Dans cette salle, le visiteur peut, grâce aux écrans, qui se regardent comme des tableaux animés, voir dérouler, presque en temps réel, le geste du peintre. Sur des écrans, le dessin et la peinture numérique se construisent, surface après surface, couche après couche. Avec cet outil technologique, Hockney nous apprend à regarder. Lui, le novateur qui, dès 2010, utilisa l'iPad comme palette électronique.

La Moon Room

C'est un travailleur infatigable, la preuve : il dessine même la nuit. Sa série Moon Room étant réalisée du lever au coucher de la Lune l'atteste. La commissaire rajoute : "Il a un œil de génie qui sait capter l'inépuisable de la nature." Alors, assis sur sa terrasse, il s'est attelé à capter cette étrange clarté de la Lune dans les branchages, ces ombres incertaines. La Moon Room, constituée de onze tirages numériques et deux toiles, ne nous fera pas contredire ces propos.

Hockney comme Monet s'attaque ici à la série. La Lune traverse le ciel, elle apparaît, monte au firmament, pour finir par disparaître sous l'horizon. Une scénographie très réussie permet au visiteur plongé dans sa nuit d'être ainsi au côté du peintre que l'on imagine appliqué assis sur sa terrasse. Pour ce peintre qui a toujours eu l'obsession de l'image, utilisant tour à tour les caméras, les photographies, les photocopieurs et bien sûr les iPads, ce petit film en image fixe, entre peur et féerie nocturne, est bien un nouveau récit, celui d'un jeune homme dévorant la création en souriant.

"10th September 2020 iPad Painting" de David Hockney. (DAVID HOCKNEY)

"Dans cette salle, on se sent petit ou immense, c'est émouvant, c'est très cinématographique et métaphysique.
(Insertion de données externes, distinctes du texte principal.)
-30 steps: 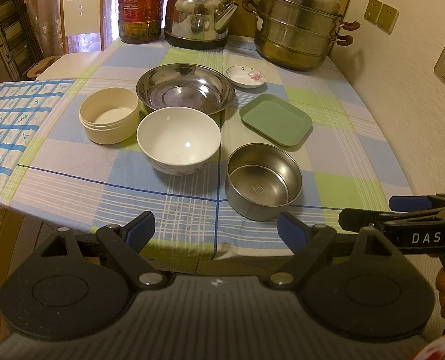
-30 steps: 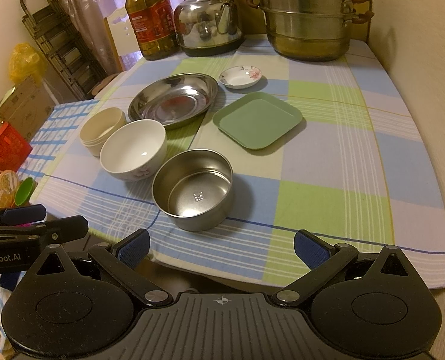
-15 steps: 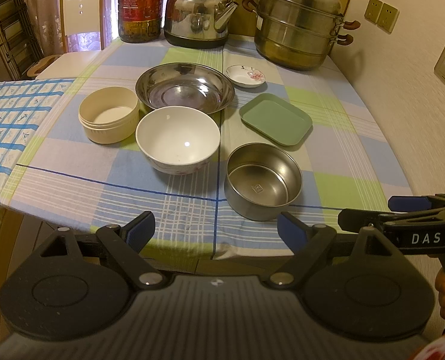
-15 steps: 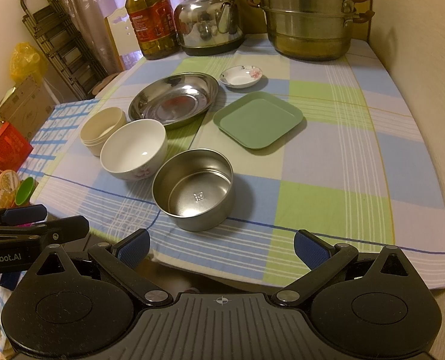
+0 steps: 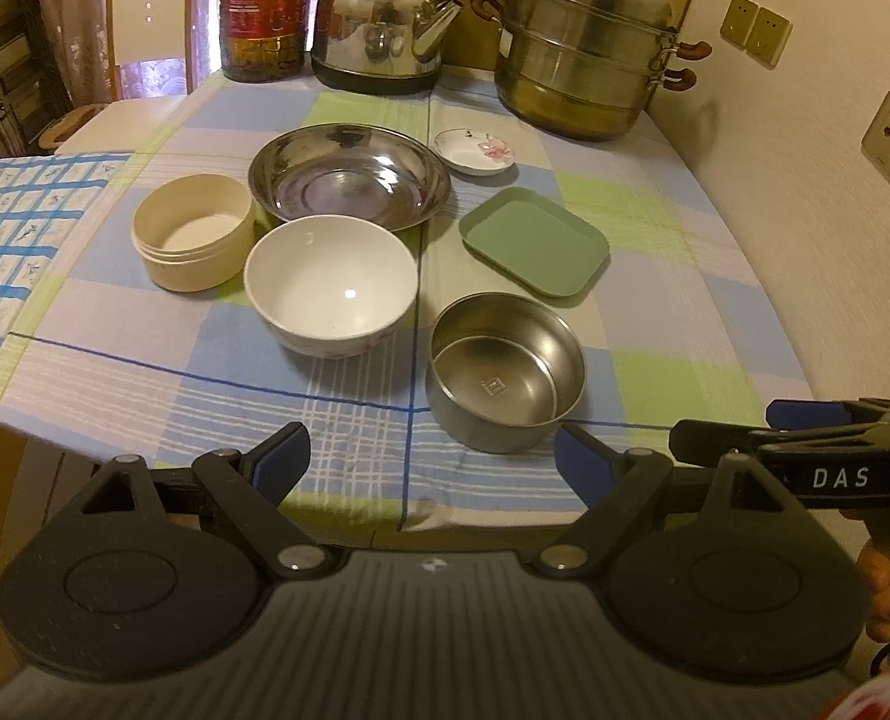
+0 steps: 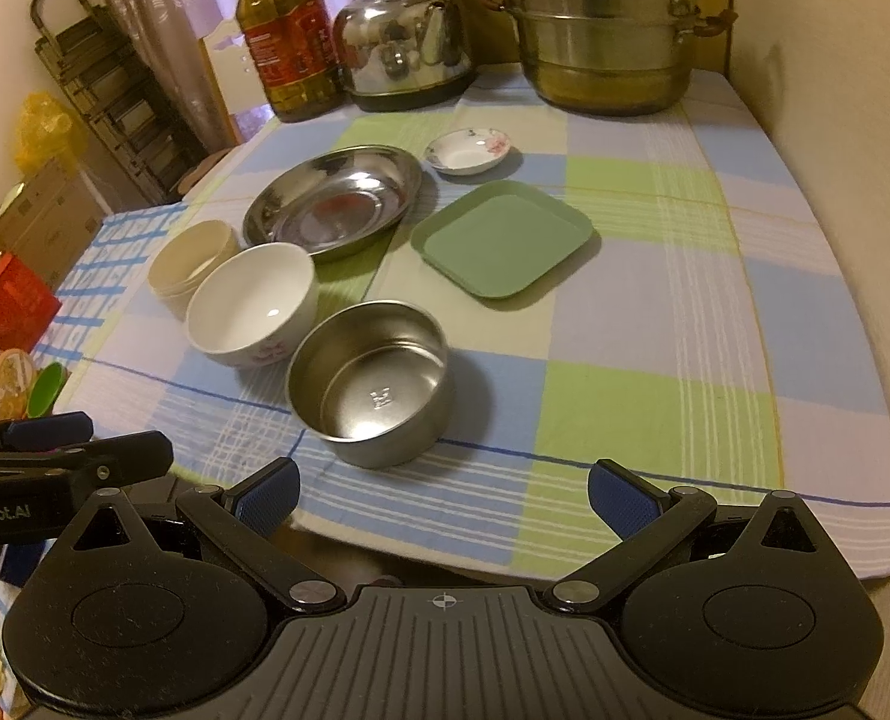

C'est un génie, car il ne fait jamais la même chose", conclut Florence Calame-Levert. Il nous avait déjà surpris avec sa longue fresque de 90 mètres de longueur, peinte durant le confinement et racontant la nature en quatre saisons exposée en 2022 à l'Orangerie. Il est certain que l'aventure Hockney, joyeuse, novatrice et éclatante de couleurs, n'est pas finie. Il se murmure qu'en 2025, une grande rétrospective lui serait consacrée à Paris qui, n'en doutons pas, apportera son lot de surprises réjouissantes.

"David Hockney. Normandism", du 22 mars au 22 septembre 2024, au Musée des beaux-arts de Rouen.